Directions: Restate all of the following data exactly, keeping any images out of the copy.
*** Information supplied ***
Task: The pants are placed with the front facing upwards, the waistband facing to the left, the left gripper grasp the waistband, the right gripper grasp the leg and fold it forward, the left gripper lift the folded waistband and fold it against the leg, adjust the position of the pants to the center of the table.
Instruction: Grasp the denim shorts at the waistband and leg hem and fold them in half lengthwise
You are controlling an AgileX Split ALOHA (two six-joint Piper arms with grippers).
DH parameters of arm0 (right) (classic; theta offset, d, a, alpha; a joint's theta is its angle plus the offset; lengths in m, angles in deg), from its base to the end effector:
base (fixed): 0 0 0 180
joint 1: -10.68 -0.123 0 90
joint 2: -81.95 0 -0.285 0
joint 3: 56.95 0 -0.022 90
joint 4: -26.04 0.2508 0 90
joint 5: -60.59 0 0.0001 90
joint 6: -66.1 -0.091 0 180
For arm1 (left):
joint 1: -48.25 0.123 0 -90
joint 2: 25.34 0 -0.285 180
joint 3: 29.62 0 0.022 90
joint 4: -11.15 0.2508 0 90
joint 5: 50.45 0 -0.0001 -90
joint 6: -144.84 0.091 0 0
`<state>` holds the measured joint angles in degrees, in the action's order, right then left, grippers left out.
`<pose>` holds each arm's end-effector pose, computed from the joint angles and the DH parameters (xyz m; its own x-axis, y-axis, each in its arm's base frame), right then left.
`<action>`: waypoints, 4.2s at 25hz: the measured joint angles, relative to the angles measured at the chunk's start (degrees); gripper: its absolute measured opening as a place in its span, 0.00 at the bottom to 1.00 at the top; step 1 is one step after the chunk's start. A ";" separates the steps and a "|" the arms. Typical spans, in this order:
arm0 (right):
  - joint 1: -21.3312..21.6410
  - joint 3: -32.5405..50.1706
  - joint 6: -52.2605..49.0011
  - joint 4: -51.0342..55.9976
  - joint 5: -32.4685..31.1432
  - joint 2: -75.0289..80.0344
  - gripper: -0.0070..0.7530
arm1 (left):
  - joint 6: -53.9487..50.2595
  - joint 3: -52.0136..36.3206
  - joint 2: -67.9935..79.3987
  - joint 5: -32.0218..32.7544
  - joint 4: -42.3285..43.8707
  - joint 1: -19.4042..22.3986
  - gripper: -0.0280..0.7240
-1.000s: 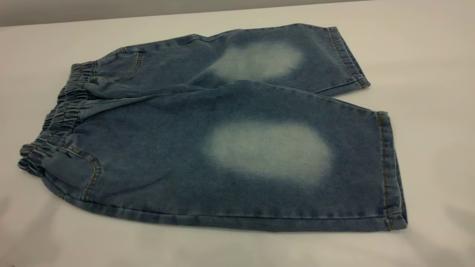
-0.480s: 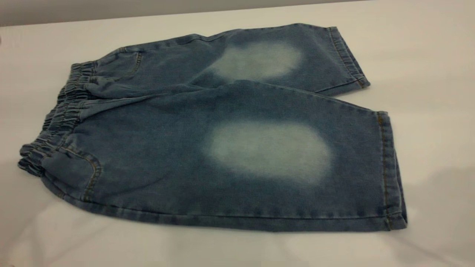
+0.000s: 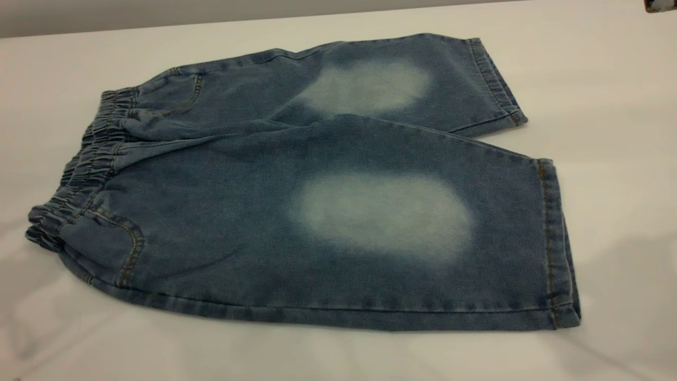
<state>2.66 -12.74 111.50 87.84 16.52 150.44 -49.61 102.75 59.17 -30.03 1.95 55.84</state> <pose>0.1745 0.0810 0.2588 -0.7921 -0.0024 -0.6104 -0.4175 0.7316 0.5390 0.2144 0.0234 0.1742 -0.7659 -0.4969 -0.4080 -0.4418 0.8678 -0.2276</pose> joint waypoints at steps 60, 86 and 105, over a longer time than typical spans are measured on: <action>0.00 0.00 0.21 -0.28 -1.54 -0.05 0.66 | -1.20 4.98 31.90 -20.85 -1.35 -8.91 0.80; 0.00 0.00 0.18 -0.50 -2.26 -0.05 0.66 | -1.11 4.91 35.70 -19.95 -1.35 -8.86 0.68; 0.00 1.65 -2.65 -2.50 -2.53 1.31 0.66 | -0.41 4.91 33.82 -17.74 -1.16 -8.91 0.24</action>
<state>2.66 -11.09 108.85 85.33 13.99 151.75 -50.02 107.65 92.99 -47.78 0.79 46.92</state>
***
Task solution:
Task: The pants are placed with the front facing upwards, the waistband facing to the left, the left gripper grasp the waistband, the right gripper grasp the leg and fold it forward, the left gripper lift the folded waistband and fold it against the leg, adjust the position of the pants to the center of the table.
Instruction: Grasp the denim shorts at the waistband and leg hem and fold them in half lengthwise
You are controlling an AgileX Split ALOHA (two six-joint Piper arms with grippers).
DH parameters of arm0 (right) (classic; theta offset, d, a, alpha; a joint's theta is its angle plus the offset; lengths in m, angles in deg), from its base to the end effector:
base (fixed): 0 0 0 180
joint 1: -10.68 -0.123 0 90
joint 2: -81.95 0 -0.285 0
joint 3: 56.95 0 -0.022 90
joint 4: -26.04 0.2508 0 90
joint 5: -60.59 0 0.0001 90
joint 6: -66.1 -0.091 0 180
For arm1 (left):
joint 1: -48.25 0.123 0 -90
joint 2: 25.34 0 -0.285 180
joint 3: 29.62 0 0.022 90
joint 4: -11.15 0.2508 0 90
joint 5: 50.45 0 -0.0001 -90
joint 6: -144.84 0.091 0 0
`<state>` holds the measured joint angles in degrees, in the action's order, right then left, grippers left out.
`<pose>` holds each arm's end-effector pose, computed from the joint angles and the DH parameters (xyz m; its own x-axis, y-axis, each in its arm's base frame), right then left.
`<action>`: waypoints, 4.2s at 25hz: the measured joint angles, relative to the angles measured at the chunk's start (degrees); gripper: its absolute measured opening as a place in its span, 0.00 at the bottom to 1.00 at the top; step 1 is one step after the chunk's start. A ";" separates the steps and a "|" the arms. Typical spans, in this order:
arm0 (right):
  - joint 1: -21.3312..21.6410
  - joint 3: -32.5405..50.1706
  - joint 6: -52.2605..49.0011
  - joint 4: -51.0342..55.9976
  - joint 5: -32.4685..31.1432
  - joint 2: -75.0289..80.0344
  - gripper: -0.0070..0.7530
arm1 (left):
  - joint 6: -53.9487..50.2595
  - joint 3: -52.0136..36.3206
  - joint 2: -67.9935..79.3987
  - joint 5: -32.0218..32.7544
  - joint 4: -42.3285..43.8707
  - joint 1: -19.4042..22.3986
  - gripper: -0.0280..0.7240
-1.000s: 
-0.480s: 
+0.000s: 
<state>2.66 -12.74 111.50 87.84 16.52 150.44 -49.61 102.75 59.17 -30.03 1.95 55.84</state> <pose>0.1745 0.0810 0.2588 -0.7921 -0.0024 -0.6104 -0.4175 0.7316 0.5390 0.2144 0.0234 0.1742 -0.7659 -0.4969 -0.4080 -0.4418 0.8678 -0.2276</pose> joint waypoints at steps 60, 86 and 105, over a longer time than typical spans are measured on: <action>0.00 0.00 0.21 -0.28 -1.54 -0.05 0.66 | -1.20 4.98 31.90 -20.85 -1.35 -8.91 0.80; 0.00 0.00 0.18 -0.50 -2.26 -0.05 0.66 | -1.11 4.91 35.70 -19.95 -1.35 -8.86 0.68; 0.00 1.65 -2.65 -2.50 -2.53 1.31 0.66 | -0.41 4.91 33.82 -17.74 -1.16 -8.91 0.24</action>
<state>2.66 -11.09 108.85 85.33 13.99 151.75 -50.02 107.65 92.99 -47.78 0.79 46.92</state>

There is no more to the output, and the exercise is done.